> **WHAT TO PRODUCE**
The needed output is the run of lines below from the one containing "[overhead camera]" through the one containing "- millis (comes", copied exactly and free of pictures.

> **RECORD SET**
=== Begin Enclosure ===

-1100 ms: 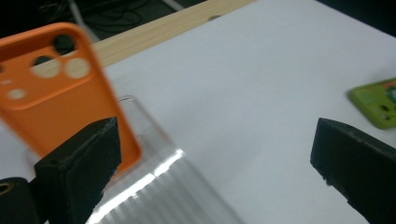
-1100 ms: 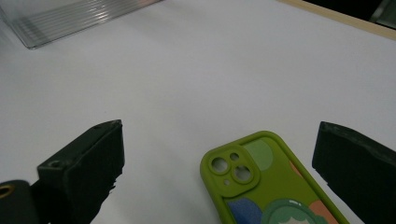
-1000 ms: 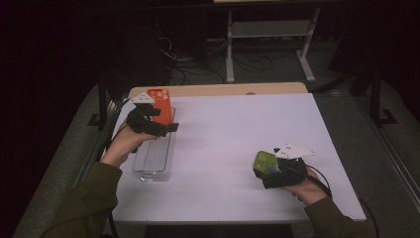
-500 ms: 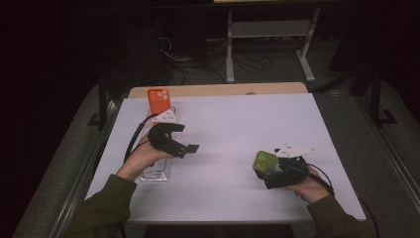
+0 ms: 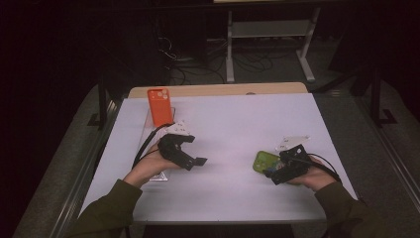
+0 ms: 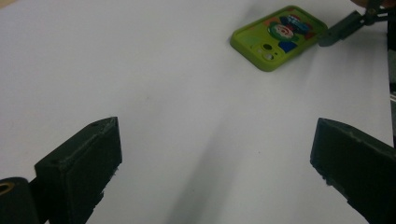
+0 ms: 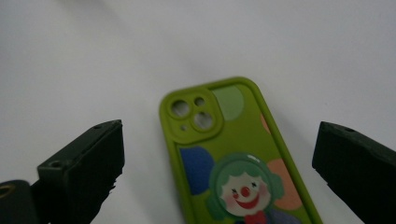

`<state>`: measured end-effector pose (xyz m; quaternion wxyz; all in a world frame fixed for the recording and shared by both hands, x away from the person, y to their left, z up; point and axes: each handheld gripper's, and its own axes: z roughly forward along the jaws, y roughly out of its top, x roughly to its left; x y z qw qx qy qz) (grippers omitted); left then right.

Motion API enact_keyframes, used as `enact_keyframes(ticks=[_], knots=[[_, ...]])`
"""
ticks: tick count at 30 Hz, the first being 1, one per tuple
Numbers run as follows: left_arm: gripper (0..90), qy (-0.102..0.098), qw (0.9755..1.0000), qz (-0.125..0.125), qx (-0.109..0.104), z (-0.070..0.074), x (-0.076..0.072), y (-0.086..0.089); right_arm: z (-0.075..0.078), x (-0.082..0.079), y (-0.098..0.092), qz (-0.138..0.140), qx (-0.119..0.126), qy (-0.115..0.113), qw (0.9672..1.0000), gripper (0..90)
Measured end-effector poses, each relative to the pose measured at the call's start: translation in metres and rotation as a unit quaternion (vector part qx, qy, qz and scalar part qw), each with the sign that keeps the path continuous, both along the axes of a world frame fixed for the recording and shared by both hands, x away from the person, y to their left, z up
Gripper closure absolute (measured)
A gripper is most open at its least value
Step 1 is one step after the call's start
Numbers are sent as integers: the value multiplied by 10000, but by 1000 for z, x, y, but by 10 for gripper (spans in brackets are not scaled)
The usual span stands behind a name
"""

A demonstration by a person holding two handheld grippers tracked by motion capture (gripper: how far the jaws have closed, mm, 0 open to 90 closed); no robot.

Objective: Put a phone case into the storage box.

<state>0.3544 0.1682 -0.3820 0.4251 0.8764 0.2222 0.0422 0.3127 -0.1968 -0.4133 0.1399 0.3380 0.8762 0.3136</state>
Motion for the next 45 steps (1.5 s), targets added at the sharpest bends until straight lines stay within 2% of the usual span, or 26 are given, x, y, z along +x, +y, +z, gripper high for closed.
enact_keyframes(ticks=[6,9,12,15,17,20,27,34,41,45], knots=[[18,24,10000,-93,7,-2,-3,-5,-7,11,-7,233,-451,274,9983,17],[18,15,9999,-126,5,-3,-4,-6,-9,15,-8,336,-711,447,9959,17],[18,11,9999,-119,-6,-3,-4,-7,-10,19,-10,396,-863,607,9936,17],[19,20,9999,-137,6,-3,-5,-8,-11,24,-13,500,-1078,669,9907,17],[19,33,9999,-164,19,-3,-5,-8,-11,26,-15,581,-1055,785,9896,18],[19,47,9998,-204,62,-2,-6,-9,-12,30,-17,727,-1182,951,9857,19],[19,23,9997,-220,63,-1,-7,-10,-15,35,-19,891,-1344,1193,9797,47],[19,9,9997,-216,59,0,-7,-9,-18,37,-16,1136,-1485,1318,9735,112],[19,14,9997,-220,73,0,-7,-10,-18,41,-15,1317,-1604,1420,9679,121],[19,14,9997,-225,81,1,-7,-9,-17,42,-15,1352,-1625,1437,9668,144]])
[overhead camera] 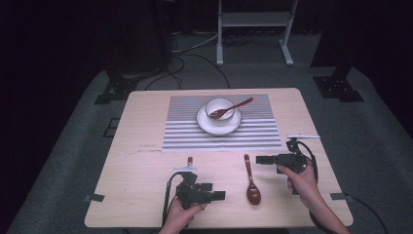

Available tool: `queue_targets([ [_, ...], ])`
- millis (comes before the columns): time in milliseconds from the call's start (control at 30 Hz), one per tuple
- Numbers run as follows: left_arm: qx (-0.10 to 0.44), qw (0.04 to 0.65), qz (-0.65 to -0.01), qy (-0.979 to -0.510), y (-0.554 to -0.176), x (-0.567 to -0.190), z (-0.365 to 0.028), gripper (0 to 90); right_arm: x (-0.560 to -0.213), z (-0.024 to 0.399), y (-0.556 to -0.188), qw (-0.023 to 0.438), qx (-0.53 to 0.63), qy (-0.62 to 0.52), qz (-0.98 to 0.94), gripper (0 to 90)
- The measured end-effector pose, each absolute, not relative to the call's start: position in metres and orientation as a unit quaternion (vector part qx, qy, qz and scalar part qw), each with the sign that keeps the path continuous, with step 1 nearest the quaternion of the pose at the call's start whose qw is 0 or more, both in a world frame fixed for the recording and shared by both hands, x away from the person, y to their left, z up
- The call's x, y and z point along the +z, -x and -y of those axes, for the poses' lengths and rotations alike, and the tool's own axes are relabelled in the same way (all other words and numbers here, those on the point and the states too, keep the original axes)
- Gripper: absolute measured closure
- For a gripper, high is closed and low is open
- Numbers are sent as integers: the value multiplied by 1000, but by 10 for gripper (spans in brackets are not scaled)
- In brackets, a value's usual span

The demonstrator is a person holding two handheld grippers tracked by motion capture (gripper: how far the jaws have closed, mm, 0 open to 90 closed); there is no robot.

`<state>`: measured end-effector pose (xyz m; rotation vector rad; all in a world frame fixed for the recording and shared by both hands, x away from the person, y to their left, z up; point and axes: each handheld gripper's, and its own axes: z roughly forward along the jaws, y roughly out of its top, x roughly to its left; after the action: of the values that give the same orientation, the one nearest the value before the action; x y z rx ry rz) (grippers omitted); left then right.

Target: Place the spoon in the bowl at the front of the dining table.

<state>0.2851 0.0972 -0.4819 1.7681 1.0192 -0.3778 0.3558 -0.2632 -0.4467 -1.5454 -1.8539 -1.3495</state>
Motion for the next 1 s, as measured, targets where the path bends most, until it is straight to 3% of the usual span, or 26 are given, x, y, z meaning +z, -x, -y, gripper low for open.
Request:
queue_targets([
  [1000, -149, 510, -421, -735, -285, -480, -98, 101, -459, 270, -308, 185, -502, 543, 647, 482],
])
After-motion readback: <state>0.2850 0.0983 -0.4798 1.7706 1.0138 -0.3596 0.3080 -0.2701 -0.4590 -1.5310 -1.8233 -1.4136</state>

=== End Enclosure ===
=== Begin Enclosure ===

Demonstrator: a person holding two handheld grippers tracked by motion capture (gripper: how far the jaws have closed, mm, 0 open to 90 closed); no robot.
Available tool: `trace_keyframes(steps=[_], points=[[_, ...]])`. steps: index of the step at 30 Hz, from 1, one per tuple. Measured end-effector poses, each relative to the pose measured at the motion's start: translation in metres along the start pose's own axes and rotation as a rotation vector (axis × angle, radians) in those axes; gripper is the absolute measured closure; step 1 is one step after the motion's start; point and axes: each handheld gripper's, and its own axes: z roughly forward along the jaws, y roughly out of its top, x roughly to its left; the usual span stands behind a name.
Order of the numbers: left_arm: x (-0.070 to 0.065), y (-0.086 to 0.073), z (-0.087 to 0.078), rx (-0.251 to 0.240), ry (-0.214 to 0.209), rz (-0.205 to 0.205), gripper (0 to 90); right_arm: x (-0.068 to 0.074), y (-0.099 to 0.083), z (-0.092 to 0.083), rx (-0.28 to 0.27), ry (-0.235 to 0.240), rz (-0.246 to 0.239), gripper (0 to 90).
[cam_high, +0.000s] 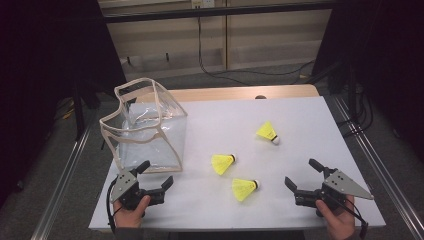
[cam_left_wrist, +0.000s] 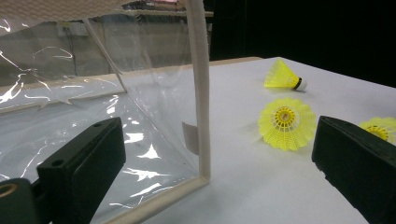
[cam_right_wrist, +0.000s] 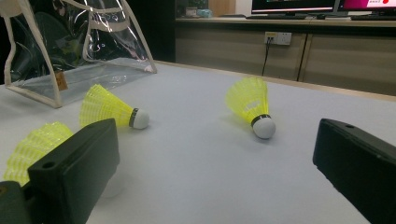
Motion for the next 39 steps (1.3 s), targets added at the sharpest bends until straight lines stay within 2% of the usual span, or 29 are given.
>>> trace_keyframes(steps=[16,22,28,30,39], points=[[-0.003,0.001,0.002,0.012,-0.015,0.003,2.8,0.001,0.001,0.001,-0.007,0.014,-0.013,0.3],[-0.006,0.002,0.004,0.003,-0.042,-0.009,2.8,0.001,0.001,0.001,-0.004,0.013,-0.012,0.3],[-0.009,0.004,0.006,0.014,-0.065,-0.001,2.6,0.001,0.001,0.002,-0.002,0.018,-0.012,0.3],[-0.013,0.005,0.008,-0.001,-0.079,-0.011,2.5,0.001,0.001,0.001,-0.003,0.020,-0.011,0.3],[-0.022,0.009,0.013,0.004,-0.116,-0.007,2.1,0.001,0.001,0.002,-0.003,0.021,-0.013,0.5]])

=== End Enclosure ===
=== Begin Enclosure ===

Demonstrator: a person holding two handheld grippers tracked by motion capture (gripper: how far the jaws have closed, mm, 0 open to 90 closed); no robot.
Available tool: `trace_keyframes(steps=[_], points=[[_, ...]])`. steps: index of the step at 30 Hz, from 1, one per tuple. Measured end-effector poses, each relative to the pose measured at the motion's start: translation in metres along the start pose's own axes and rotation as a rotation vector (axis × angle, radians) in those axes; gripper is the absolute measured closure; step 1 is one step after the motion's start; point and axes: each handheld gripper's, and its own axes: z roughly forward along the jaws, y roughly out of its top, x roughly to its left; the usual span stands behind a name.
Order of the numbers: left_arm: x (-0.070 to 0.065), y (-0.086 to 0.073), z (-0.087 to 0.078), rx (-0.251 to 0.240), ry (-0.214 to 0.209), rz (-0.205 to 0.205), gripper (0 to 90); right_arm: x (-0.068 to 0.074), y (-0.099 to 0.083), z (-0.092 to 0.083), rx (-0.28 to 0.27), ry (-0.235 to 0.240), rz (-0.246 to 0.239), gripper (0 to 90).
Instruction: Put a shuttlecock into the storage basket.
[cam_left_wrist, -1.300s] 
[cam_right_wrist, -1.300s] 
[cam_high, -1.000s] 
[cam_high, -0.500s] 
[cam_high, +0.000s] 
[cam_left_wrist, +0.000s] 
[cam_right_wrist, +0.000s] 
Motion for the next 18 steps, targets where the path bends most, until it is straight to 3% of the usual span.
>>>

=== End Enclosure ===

> **ANSWER BOX**
[overhead camera] 

Available tool: `queue_targets([ [_, ...], ])`
- millis (comes before the columns): time in milliseconds from the call's start (control at 30 Hz), one per tuple

This finishes the response to the exercise.